The design proponents insist that only a "consummate engineer" could have anticipated the engineering requirements of the giraffe. How is it then that this "consummate engineer" missed a requirement as simple as giving the giraffe a neck long enough to reach the ground without engaging in postural contortions? Also, giraffes, like other large ungulates, have to spend most of their waking hours feeding because they rely on inefficient bacterial fermentation to digest their food—the "consummate engineer" neglected to endow them with enzymes for breaking down cellulose and lignins!

The stone plants: One way to adapt to dry, desert-like conditions is to reduce transpiration and evaporation of water by reducing the surface/volume ratio of the body by acquiring a spheroidal shape—which also happens to be the shape of a pebble. Is this "design sophistication" that requires an intelligent designer? Hardly.

The Neo-Darwinian Mechanism Of Evolution

But can "the blind, chance forces of nature produce what distinguishes such intelligent human beings?" This is a loaded question because the neo-Darwinian mechanism of evolution is not a mechanism of blind, chance forces. It has four basic components:

  1. Mutation, which produces the raw material of evolution. Mutations occur at random with respect to the phenotypic effects they produce. Viable mutations, however, normally produce variations on the morphology that already exists.
  2. Reproduction generates a constant supply of new individuals.
  3. Genetic recombination (sexual and other mechanisms) is constantly shuffling genes, producing new genotypes, and uniting favorable mutations that might have arisen in different individuals.
  4. Natural selection, the effect of the environment on the survival and reproduction of individuals. Individuals that are better able to survive and reproduce will contribute proportionately more offspring to the next generation that individuals that are less successful.
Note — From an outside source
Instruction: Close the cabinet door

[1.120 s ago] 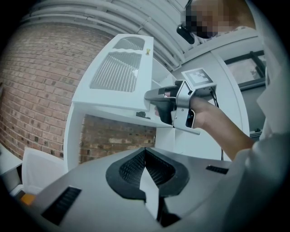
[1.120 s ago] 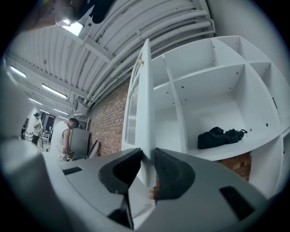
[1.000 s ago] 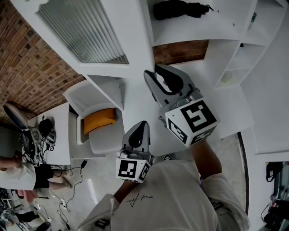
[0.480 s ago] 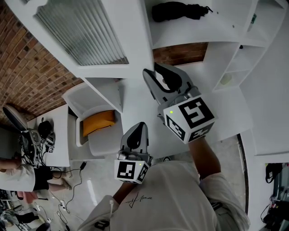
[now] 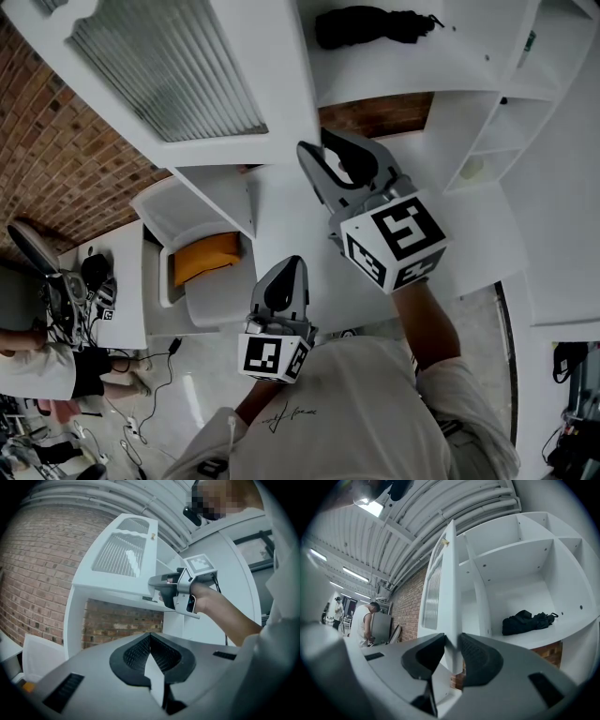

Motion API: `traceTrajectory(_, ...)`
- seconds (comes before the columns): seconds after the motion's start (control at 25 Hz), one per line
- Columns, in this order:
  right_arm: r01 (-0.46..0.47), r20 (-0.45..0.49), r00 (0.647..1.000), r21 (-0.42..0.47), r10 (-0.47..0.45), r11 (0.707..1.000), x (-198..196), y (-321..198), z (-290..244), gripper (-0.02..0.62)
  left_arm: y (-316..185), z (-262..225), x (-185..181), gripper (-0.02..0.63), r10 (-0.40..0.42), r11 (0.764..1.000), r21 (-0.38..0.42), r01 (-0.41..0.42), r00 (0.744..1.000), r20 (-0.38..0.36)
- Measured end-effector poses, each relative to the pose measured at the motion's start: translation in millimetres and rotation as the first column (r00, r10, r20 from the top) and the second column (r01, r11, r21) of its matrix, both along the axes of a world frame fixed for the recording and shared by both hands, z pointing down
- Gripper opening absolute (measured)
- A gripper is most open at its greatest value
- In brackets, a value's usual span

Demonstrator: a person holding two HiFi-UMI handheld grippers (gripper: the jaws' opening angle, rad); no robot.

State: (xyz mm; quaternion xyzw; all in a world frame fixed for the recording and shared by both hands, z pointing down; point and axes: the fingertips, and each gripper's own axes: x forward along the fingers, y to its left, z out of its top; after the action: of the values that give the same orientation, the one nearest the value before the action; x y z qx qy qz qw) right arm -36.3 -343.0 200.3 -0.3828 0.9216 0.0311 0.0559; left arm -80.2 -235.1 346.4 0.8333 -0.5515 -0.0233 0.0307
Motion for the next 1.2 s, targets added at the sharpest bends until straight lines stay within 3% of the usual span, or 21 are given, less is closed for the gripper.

The last three components mold successful gene combinations from favorable mutations to produce better adaptations. They act as a strongly non-random and creative mechanism. When all four of these elements are included in a mathematical model or computer simulation program of evolution, it works! (Dawkins, 1986; Dewdney, 1989 a and b). The typical creationist endeavor along these lines however, only considers one of these elements, namely mutation (Bliss, 1976, pp. 47-49; Morris, 1974, pp. 59-69). Ambrose' argument (along with that of Edens, 1967) falls in this same category. Thus from the biological point of view, their calculations assume that all the mutations of some new trait or new species, arise simultaneously or in sequence in a single individual. The occurrence, anywhere along the line, of a single deleterious mutation negates the entire endeavor. This, of course, is not evolution, but instantaneous creation by purely random processes. It's no wonder the creationist version of evolution doesn't work.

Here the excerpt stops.